• [Given material]:
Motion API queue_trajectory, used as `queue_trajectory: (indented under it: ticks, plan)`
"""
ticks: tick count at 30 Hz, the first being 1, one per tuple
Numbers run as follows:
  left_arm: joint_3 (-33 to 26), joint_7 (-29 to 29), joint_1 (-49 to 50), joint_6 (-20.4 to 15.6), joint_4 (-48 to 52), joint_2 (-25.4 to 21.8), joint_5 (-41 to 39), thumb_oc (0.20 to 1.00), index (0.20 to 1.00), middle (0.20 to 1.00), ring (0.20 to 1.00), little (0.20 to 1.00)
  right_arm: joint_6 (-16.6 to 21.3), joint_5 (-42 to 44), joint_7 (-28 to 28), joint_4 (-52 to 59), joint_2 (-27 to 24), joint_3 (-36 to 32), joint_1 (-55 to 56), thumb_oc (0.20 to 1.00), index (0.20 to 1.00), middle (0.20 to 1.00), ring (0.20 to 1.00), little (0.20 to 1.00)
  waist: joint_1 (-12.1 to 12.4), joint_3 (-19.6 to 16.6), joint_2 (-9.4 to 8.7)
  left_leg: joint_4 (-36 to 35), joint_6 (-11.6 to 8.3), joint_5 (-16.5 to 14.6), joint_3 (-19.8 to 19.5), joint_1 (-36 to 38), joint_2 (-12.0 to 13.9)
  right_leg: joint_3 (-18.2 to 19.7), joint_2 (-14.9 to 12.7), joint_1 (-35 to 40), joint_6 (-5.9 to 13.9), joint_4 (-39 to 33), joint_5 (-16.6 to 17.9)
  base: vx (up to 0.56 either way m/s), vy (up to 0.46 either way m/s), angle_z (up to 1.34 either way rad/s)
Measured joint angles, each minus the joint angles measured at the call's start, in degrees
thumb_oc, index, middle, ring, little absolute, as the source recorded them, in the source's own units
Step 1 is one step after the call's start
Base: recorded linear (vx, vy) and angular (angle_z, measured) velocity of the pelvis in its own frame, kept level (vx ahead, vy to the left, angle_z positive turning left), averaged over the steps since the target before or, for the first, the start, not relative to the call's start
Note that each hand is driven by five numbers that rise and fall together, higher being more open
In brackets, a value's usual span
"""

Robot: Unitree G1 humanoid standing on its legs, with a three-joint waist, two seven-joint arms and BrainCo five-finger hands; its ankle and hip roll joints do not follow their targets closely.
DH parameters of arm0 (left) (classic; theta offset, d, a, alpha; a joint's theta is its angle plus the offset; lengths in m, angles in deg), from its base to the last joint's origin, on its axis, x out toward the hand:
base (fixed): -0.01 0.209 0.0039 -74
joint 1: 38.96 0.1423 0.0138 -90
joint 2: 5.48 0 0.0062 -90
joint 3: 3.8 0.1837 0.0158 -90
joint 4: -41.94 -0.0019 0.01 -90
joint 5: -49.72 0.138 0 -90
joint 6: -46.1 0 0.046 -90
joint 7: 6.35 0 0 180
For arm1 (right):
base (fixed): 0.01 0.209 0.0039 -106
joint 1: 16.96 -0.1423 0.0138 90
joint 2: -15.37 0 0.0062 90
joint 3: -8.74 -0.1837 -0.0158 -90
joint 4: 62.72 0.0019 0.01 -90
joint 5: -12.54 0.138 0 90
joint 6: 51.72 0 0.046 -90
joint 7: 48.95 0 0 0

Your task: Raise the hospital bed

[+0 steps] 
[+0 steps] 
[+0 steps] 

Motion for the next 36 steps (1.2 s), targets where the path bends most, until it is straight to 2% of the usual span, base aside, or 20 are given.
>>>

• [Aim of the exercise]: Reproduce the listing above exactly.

• [Response box]:
Motion API queue_trajectory, used as `queue_trajectory: (indented under it: ticks, plan)`
"""
ticks: tick count at 30 Hz, the first being 1, one per tuple
Numbers run as follows:
  left_arm: joint_3 (-33 to 26), joint_7 (-29 to 29), joint_1 (-49 to 50), joint_6 (-20.4 to 15.6), joint_4 (-48 to 52), joint_2 (-25.4 to 21.8), joint_5 (-41 to 39), thumb_oc (0.20 to 1.00), index (0.20 to 1.00), middle (0.20 to 1.00), ring (0.20 to 1.00), little (0.20 to 1.00)
  right_arm: joint_6 (-16.6 to 21.3), joint_5 (-42 to 44), joint_7 (-28 to 28), joint_4 (-52 to 59), joint_2 (-27 to 24), joint_3 (-36 to 32), joint_1 (-55 to 56), thumb_oc (0.20 to 1.00), index (0.20 to 1.00), middle (0.20 to 1.00), ring (0.20 to 1.00), little (0.20 to 1.00)
  waist: joint_1 (-12.1 to 12.4), joint_3 (-19.6 to 16.6), joint_2 (-9.4 to 8.7)
  left_leg: joint_4 (-36 to 35), joint_6 (-11.6 to 8.3), joint_5 (-16.5 to 14.6), joint_3 (-19.8 to 19.5), joint_1 (-36 to 38), joint_2 (-12.0 to 13.9)
  right_leg: joint_3 (-18.2 to 19.7), joint_2 (-14.9 to 12.7), joint_1 (-35 to 40), joint_6 (-5.9 to 13.9), joint_4 (-39 to 33), joint_5 (-16.6 to 17.9)
  base: vx (up to 0.56 either way m/s), vy (up to 0.46 either way m/s), angle_z (up to 1.34 either way rad/s)
Measured joint angles, each minus the joint angles measured at the call's start, in degrees
thumb_oc, index, middle, ring, little absolute, as the source recorded them, in the source's own units
Step 1 is one step after the call's start
Base: recorded linear (vx, vy) and angular (angle_z, measured) velocity of the pelvis in its own frame, kept level (vx ahead, vy to the left, angle_z positive turning left), averaged over the steps since the target before or, for the first, the start, not relative to the call's start
Note that each hand is driven by five numbers that rise and fall together, higher being more open
In brackets, a value's usual span
"""

Robot: Unitree G1 humanoid standing on its legs, with a three-joint waist, two seven-joint arms and BrainCo five-finger hands; its ankle and hip roll joints do not follow their targets closely.
DH parameters of arm0 (left) (classic; theta offset, d, a, alpha; a joint's theta is its angle plus the offset; lengths in m, angles in deg), from its base to the last joint's origin, on its axis, x out toward the hand:
base (fixed): -0.01 0.209 0.0039 -74
joint 1: 38.96 0.1423 0.0138 -90
joint 2: 5.48 0 0.0062 -90
joint 3: 3.8 0.1837 0.0158 -90
joint 4: -41.94 -0.0019 0.01 -90
joint 5: -49.72 0.138 0 -90
joint 6: -46.1 0 0.046 -90
joint 7: 6.35 0 0 180
For arm1 (right):
base (fixed): 0.01 0.209 0.0039 -106
joint 1: 16.96 -0.1423 0.0138 90
joint 2: -15.37 0 0.0062 90
joint 3: -8.74 -0.1837 -0.0158 -90
joint 4: 62.72 0.0019 0.01 -90
joint 5: -12.54 0.138 0 90
joint 6: 51.72 0 0.046 -90
joint 7: 48.95 0 0 0

Your task: Raise the hospital bed

[+0 steps] 
[+0 steps] 
[+0 steps] 

Motion for the next 36 steps (1.2 s), targets where the path bends most, until it is straight to 2% of the usual span, base aside, or 20 are given.
>>>

The exercise is done, and nothing more is needed.